## REQUIRED ACTION
Your task is to reproduce the listing exactly, without its images.
═════ INFORMATION PROVIDED
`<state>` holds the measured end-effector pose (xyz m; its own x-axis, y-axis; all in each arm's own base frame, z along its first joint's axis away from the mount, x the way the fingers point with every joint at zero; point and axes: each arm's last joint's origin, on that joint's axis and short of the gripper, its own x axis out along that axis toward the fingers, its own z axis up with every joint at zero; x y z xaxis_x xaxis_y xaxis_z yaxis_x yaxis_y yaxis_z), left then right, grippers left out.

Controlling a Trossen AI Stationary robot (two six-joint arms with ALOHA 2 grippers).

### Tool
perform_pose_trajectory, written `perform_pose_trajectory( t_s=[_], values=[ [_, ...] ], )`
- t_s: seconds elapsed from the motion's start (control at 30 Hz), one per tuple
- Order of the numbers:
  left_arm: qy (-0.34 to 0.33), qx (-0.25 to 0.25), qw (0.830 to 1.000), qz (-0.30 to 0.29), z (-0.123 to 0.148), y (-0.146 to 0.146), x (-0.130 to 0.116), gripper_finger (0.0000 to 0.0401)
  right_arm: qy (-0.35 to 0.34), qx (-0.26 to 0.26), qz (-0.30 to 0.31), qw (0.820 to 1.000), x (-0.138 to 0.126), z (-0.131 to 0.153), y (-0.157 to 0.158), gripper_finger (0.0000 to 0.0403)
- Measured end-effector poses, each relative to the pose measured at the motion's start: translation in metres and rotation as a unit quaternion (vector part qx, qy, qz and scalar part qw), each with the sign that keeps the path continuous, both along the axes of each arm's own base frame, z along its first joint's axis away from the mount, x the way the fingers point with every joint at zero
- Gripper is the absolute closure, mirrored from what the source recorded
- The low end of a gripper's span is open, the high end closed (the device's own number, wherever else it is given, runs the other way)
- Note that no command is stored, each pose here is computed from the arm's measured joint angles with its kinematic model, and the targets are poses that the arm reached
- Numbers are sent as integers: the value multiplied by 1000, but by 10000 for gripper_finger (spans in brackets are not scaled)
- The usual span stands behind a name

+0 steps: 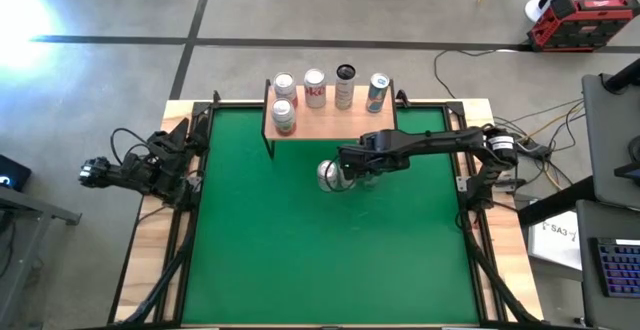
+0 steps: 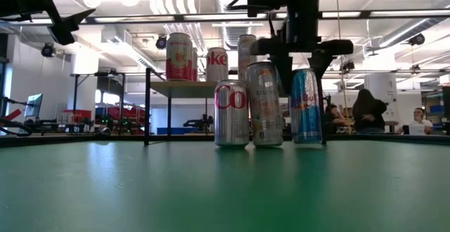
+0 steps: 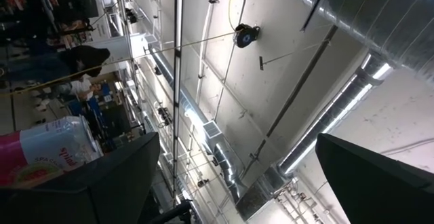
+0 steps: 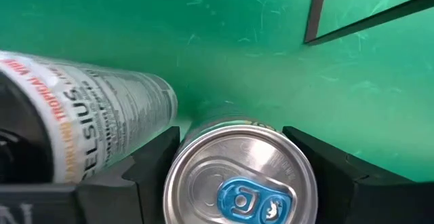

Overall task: Place canned beverage on shelf
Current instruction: Put the blue soda can on the shelf aligned with the other blue soda can

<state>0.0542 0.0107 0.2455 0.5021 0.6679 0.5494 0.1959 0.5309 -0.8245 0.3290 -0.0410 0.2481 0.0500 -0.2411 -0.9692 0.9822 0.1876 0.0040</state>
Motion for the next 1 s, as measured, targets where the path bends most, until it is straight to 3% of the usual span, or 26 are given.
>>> perform_pose_trajectory(
  t_s=[0.23, 0.67, 1.0],
  values=[
    [0, 0, 1000, 0, 0, 0, 0, 21, -7, 1, -19, 1000, 1, 0, 0, 146],
    [0, 0, 1000, 0, 0, 0, 0, 21, 18, 16, -12, 1000, -4, 0, 10, 147],
    [0, 0, 1000, 0, 0, 0, 0, 21, 33, 17, -8, 999, -8, 1, 20, 82]
  ],
)
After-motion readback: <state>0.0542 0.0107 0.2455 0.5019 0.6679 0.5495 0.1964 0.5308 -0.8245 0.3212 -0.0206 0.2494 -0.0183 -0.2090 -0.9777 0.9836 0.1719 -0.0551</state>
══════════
## SOLUTION
`<state>` holds the measured end-effector pose (xyz m; its own x-axis, y-axis; all in each arm's own base frame, z along its first joint's axis away from the mount, x the way the fingers point with every joint at zero; point and axes: each arm's last joint's origin, on that joint's axis and short of the gripper, its own x axis out along that axis toward the fingers, its own z axis up with every joint at zero; x y z xaxis_x xaxis_y xaxis_z yaxis_x yaxis_y yaxis_z), left then right, grippers left out.

Controlling a Trossen AI Stationary robot (two six-joint arms with ALOHA 2 grippers).

### Tool
perform_pose_trajectory, written `perform_pose_trajectory( t_s=[_], values=[ [_, ...] ], )`
- t_s: seconds elapsed from the motion's start (control at 30 Hz), one per tuple
- Order of the numbers:
  left_arm: qy (-0.34 to 0.33), qx (-0.25 to 0.25), qw (0.830 to 1.000), qz (-0.30 to 0.29), z (-0.123 to 0.148), y (-0.146 to 0.146), x (-0.130 to 0.116), gripper_finger (0.0000 to 0.0401)
  right_arm: qy (-0.35 to 0.34), qx (-0.26 to 0.26), qz (-0.30 to 0.31), qw (0.820 to 1.000), x (-0.138 to 0.126), z (-0.131 to 0.153), y (-0.157 to 0.158), gripper_finger (0.0000 to 0.0403)
- Measured end-effector poses, each relative to the pose measured at the motion's start: translation in metres and rotation as a unit quaternion (vector part qx, qy, qz and scalar part qw), each with the sign that keeps the path continuous, both along the axes of each arm's own base frame, z along its first joint's axis away from the mount, x the way the fingers point with every joint at zero
- Gripper is the absolute closure, mirrored from what the source recorded
- The low end of a gripper's span is open, the high end closed (the device's own number, wherever else it is given, runs the other way)
- Note that no command is stored, each pose here is computed from the arm's measured joint angles with its kinematic model, and the targets are poses that the arm reached
- Numbers are sent as integers: the value multiplied by 1000, but by 10000 for gripper_finger (spans in brackets are not scaled)
- The usual span stands behind a name

+0 steps: 
+0 steps: 
+0 steps: 
+0 steps: 

Overall task: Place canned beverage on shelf
Current instruction: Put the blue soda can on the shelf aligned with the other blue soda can

<state>0.0542 0.0107 0.2455 0.5021 0.6679 0.5494 0.1959 0.5309 -0.8245 0.3290 -0.0410 0.2481 0.0500 -0.2411 -0.9692 0.9822 0.1876 0.0040</state>
Motion for the next 1 s, as measured, targets where the path bends most, until it is straight to 3% of the usual span, or 26 are given.
>>> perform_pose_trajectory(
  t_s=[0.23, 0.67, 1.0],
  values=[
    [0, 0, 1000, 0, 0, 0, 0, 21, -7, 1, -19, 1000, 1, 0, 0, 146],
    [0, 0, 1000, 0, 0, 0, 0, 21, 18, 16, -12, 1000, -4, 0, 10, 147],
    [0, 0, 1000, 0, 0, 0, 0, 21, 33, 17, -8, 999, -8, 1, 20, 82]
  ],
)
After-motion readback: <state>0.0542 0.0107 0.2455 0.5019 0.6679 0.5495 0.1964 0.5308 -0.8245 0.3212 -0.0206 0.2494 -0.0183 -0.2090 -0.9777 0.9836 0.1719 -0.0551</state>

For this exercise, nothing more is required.